The problem we have is that the VM loses the internet connection:
- we can not access it using SSH
- based on the syslog VM can not access GCE metadata server (
OSConfigAgent[514]: 2023-03-10T15:49:41.8034Z OSConfigAgent Error main.go:231: network error when requesting metadata, make sure your instance has an active network and can reach the metadata server: Get http://169.254.169.254/computeMetadata/v1/?recursive=true&alt=json&wait_for_change=true&last_etag=2a783d496d54f634&timeout_sec=60: dial tcp 169.254.169.254:80: connect: network is unreachable
)
The only solution to this case is to restart the VM & network starts to work. The 2nd log is continuously repeated after something happens.

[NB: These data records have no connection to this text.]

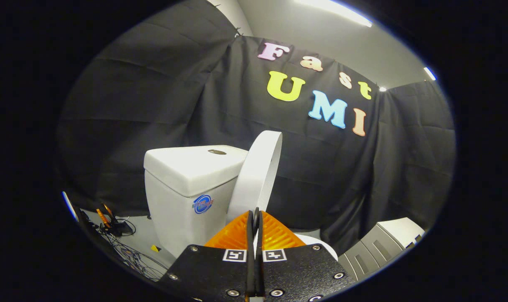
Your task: Open the toilet lid.
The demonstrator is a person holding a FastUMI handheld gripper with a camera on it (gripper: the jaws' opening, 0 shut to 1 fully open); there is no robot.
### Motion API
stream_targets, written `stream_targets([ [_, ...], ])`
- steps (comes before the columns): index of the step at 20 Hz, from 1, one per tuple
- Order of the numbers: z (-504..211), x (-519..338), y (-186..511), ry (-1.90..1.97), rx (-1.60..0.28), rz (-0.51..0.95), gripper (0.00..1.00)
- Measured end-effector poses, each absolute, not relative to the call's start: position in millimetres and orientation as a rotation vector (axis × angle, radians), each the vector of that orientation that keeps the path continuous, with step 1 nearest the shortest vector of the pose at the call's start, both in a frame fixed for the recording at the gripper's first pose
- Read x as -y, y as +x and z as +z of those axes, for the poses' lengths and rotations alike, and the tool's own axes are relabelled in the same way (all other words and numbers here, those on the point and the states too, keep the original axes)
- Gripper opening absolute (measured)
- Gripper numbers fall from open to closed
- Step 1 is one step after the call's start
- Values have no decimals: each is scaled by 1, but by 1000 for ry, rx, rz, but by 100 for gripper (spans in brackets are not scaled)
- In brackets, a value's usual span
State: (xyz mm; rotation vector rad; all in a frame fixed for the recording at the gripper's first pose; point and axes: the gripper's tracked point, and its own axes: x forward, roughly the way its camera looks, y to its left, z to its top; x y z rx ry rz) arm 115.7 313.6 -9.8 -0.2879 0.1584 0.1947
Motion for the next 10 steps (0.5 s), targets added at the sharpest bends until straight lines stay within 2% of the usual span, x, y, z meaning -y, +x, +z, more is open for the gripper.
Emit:
stream_targets([
  [10,-12,-339,113,-292,-150,248,0],
])
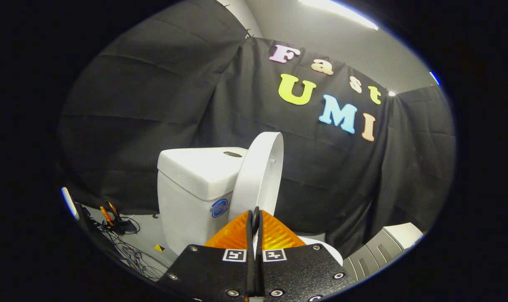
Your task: Open the toilet lid.
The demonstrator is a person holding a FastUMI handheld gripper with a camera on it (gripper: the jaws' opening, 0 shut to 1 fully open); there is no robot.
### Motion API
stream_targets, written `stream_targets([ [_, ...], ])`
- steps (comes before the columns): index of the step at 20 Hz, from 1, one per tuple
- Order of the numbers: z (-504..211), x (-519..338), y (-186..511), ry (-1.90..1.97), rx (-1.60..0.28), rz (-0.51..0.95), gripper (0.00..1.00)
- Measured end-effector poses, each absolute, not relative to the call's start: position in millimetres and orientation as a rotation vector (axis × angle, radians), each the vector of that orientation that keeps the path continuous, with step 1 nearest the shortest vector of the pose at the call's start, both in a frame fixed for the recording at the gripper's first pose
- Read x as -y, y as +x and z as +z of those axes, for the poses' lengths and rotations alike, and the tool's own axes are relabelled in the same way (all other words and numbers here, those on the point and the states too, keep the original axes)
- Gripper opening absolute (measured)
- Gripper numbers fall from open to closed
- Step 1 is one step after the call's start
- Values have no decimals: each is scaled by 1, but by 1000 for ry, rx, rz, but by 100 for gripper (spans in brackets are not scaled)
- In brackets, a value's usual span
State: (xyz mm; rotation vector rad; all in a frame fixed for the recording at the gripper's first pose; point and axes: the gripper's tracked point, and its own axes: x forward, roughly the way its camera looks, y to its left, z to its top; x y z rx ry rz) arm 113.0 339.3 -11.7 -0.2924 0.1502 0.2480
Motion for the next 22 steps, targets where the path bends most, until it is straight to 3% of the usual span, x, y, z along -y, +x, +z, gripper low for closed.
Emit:
stream_targets([
  [12,-8,-342,119,-302,-161,293,0],
  [15,-8,-345,118,-300,-165,328,6],
  [19,-3,-341,115,-361,-141,332,26],
  [22,-9,-348,114,-329,-152,355,90],
])
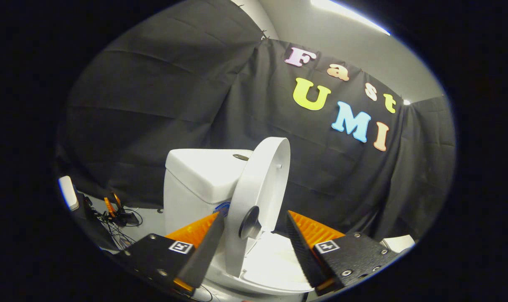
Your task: Open the toilet lid.
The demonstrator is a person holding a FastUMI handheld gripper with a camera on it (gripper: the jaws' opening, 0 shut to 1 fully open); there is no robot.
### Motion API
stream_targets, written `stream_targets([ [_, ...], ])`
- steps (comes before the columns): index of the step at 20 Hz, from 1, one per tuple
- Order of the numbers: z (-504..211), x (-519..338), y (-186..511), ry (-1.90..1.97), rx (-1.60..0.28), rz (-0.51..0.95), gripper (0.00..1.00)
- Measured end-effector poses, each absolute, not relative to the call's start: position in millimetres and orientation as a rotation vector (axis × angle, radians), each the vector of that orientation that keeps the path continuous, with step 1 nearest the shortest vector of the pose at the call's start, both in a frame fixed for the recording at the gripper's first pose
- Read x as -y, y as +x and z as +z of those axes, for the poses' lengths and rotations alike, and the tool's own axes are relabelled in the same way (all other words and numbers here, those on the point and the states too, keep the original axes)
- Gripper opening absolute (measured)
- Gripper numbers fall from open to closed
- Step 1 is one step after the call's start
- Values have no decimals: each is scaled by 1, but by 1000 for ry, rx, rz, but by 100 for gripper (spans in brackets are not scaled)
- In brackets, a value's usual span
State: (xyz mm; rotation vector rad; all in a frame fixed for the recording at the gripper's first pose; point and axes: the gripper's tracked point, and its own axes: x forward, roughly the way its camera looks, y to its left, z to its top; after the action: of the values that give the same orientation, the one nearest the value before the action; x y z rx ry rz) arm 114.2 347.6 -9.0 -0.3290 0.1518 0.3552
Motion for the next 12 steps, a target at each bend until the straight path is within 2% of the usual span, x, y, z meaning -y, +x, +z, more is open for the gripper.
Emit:
stream_targets([
  [1,-11,-351,116,-310,-162,368,96],
  [6,18,-333,97,-259,-135,386,95],
  [12,65,-264,79,-220,-37,351,95],
])
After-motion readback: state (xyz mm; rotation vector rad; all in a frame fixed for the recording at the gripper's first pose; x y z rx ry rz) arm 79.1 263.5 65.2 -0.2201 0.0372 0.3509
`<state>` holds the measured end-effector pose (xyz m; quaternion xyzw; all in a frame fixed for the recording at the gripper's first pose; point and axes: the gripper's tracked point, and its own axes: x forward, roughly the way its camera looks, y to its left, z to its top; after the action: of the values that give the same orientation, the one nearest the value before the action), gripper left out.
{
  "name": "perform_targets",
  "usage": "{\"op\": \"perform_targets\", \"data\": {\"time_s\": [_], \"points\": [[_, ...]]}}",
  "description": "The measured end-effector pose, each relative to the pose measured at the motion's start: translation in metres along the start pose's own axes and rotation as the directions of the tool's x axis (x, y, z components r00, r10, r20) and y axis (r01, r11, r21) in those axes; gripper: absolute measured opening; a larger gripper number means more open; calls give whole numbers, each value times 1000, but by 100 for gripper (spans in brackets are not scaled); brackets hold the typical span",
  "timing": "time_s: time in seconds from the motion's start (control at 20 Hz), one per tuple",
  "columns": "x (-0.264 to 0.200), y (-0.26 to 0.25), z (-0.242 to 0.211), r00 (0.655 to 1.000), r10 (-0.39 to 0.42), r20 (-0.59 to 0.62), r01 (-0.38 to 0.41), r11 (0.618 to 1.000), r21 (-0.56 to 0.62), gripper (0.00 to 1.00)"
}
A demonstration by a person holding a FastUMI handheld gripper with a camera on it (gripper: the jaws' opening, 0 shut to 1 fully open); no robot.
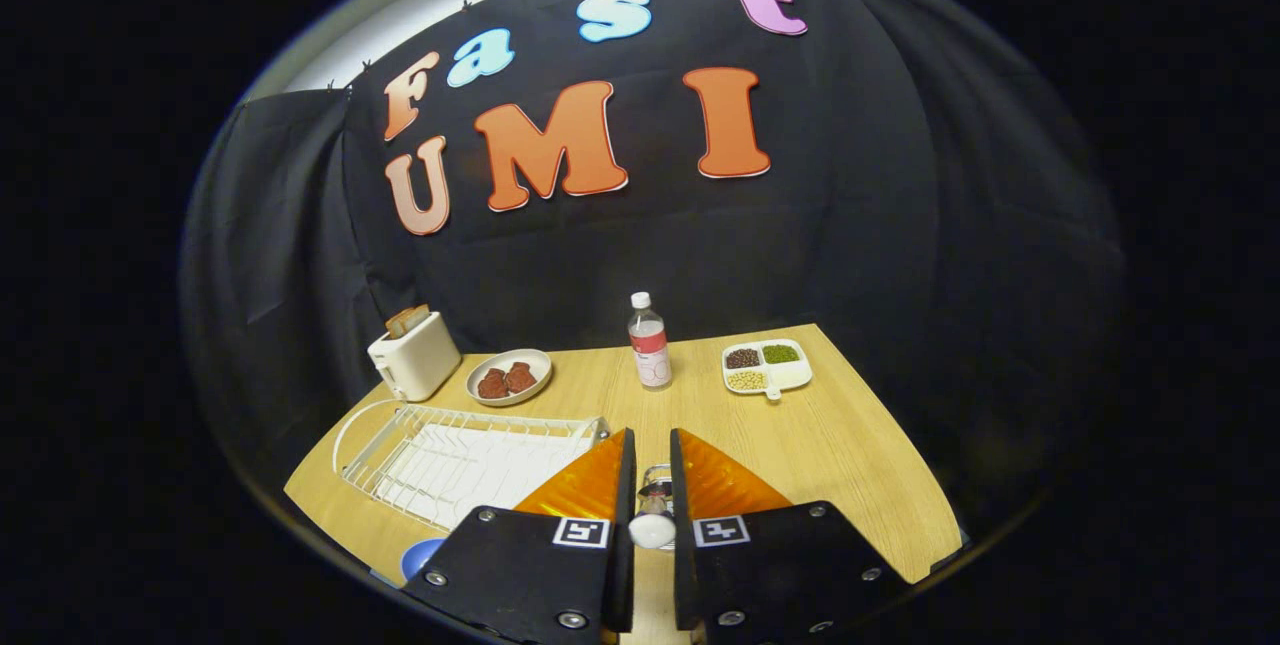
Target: Take the plate from the dish rack, then take the spoon from the basket and place it into the plate.
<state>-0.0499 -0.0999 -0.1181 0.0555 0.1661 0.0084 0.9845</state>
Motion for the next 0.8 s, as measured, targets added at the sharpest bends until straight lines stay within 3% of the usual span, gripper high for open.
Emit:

On the other hand we have preceding logs:
systemd-networkd[501671]: ens4: Could not set DHCPv4 address: Connection timed out
systemd-networkd[501671]: ens4: Failed
kernel: [1118386.615077] systemd invoked oom-killer: gfp_mask=0x1100cca(GFP_HIGHUSER_MOVABLE), order=0, oom_score_adj=0
Initially we suspected that the problem may be related to the Cloud NAT, but we do not have any evidence to prove and handle that, because in the NAT logs (errors & transactions) there are no significant errors.
The main idea of this question would be to avoid or handle the such situation automatically, w/o manual intervention. Please let me know if additional information is required.